Major move forward for UK’s nascent marine energy sector

3 min
The UK’s nascent marine energy sector starts exporting electricity to the grid as the most powerful tidal turbine in the world begins to generate power

Although the industry is small and the technologies are limited, marine-based energy systems look to be taking off as “the world’s most powerful tidal turbine” begins grid-connected power generation at the European Marine Energy Centre

At around 74 metres long, the turbine single-handedly holds the potential to supply the annual electricity demand to approximately 2,000 homes within the UK and offset 2,200 tonnes of CO2 per year.

Orbital Marine Power, a privately held Scottish-based company, announced the turbine is set to operate for around 15 years in the waters surrounding Orkney, Scotland, where the 2-megawatt O2 turbine weighing around 680 metric tons will be linked to a local on-land electricity network via a subsea cable. 

How optimistic is the outlook for the UK’s turbine bid?

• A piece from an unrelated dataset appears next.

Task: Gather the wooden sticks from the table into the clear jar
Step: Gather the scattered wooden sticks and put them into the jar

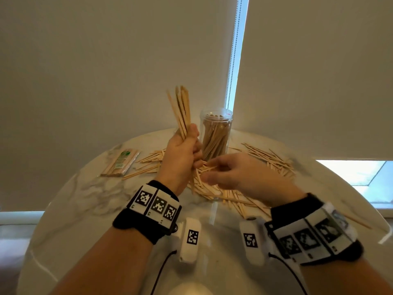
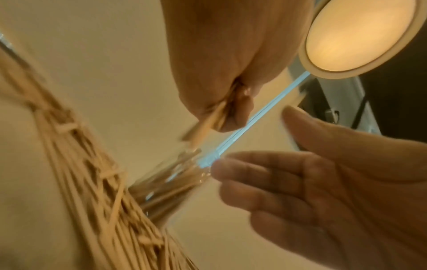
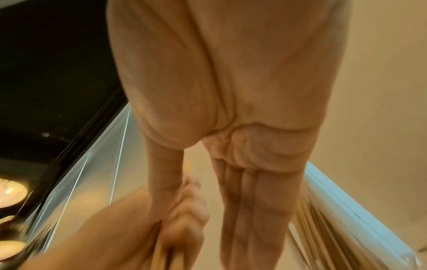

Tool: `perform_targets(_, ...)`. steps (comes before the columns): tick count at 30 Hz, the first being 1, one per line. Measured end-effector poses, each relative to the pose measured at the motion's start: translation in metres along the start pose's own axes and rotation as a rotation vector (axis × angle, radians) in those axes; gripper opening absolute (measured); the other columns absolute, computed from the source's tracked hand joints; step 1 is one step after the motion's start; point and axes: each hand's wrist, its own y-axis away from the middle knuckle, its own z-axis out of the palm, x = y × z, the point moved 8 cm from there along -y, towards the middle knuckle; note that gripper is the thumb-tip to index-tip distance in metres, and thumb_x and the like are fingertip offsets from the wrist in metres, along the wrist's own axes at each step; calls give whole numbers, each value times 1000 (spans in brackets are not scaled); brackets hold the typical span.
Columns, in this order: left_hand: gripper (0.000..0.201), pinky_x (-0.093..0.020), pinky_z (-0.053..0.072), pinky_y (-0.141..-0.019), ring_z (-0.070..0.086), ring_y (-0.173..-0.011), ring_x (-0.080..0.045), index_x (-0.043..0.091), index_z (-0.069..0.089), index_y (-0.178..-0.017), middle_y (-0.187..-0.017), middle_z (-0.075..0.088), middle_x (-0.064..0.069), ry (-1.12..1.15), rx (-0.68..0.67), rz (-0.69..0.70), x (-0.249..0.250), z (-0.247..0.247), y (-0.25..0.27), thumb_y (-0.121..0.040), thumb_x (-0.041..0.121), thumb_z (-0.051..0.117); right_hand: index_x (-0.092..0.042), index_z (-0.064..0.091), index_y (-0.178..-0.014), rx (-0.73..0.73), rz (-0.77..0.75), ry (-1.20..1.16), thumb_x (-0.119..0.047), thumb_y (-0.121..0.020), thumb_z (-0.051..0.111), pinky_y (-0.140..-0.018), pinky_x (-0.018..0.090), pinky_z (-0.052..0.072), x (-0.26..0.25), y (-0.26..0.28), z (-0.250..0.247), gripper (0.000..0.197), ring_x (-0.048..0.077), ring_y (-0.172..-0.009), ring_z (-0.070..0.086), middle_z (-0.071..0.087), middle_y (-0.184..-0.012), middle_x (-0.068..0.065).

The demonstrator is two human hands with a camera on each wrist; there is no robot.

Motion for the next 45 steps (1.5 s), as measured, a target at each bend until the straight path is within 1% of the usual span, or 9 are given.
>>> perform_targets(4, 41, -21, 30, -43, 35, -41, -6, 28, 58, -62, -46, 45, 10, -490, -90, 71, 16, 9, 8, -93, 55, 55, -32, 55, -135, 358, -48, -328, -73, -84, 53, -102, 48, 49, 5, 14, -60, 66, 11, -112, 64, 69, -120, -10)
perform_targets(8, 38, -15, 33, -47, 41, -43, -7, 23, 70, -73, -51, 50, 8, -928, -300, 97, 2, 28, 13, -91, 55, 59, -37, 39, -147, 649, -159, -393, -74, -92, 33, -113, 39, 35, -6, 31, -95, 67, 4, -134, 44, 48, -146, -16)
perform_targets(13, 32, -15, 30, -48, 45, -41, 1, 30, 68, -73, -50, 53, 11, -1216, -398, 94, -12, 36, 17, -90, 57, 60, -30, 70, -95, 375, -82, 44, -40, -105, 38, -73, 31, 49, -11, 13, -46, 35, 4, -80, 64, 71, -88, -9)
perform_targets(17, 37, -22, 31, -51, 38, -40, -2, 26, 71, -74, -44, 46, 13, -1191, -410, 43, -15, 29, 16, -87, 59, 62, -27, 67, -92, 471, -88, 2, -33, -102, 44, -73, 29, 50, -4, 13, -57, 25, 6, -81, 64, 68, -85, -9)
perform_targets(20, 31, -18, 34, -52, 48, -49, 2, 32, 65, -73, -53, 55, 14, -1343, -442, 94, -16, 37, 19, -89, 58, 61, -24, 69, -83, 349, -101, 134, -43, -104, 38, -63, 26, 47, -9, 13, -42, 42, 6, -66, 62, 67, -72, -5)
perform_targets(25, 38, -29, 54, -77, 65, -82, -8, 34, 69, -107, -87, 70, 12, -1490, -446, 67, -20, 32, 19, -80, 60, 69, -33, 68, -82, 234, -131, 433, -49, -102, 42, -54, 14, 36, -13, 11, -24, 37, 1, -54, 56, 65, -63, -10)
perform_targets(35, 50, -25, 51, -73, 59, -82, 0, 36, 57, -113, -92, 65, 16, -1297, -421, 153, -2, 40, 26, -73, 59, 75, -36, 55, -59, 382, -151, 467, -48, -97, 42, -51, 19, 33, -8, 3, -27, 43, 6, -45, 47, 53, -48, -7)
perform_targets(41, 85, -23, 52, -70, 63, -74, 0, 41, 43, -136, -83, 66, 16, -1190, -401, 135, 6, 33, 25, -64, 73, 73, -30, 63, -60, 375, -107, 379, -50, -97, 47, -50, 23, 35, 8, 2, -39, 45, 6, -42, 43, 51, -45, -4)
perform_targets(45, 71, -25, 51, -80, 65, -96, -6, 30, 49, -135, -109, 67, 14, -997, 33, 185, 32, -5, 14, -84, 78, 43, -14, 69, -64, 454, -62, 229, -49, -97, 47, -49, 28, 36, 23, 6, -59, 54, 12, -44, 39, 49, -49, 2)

Described as a “major milestone for O2” by CEO of Orbital Marine Power Andrew Scott, the turbine will also supply additional power to generate ‘green hydrogen’ through the use of a land-based electrolyser in the hopes it will demonstrate the “decarbonisation of wider energy requirements.” 

“Our vision is that this project is the trigger to the harnessing of tidal stream resources around the world to play a role in tackling climate change whilst creating a new, low-carbon industrial sector,” says Scott in a statement. 

The Scottish Government has awarded £3.4 million through the Saltire Tidal Energy Challenge Fund to support the project’s construction, while public lenders also contributed to the financial requirements of the tidal turbine through the ethical investment platform Abundance Investment.

“The deployment of Orbital Marine Power’s O2, the world’s most powerful tidal turbine, is a proud moment for Scotland and a significant milestone in our journey to net zero,” says Michael Matheson, the Cabinet Secretary for Net-Zero, Energy and Transport for the Scottish Government. 

“With our abundant natural resources, expertise and ambition, Scotland is ideally placed to harness the enormous global market for marine energy whilst helping deliver a net-zero economy.

“That’s why the Scottish Government has consistently supported the marine energy sector for over 10 years.”

However, Orbital Marine CEO Scott believes there’s potential to commercialise the technology being used in the project with the prospect of working towards more efficient and advanced marine energy projects in the future. 

We believe pioneering our vision in the UK can deliver on a broad spectrum of political initiatives across net-zero, levelling up and building back better at the same time as demonstrating global leadership in the area of low carbon innovation that is essential to creating a more sustainable future for the generations to come.” 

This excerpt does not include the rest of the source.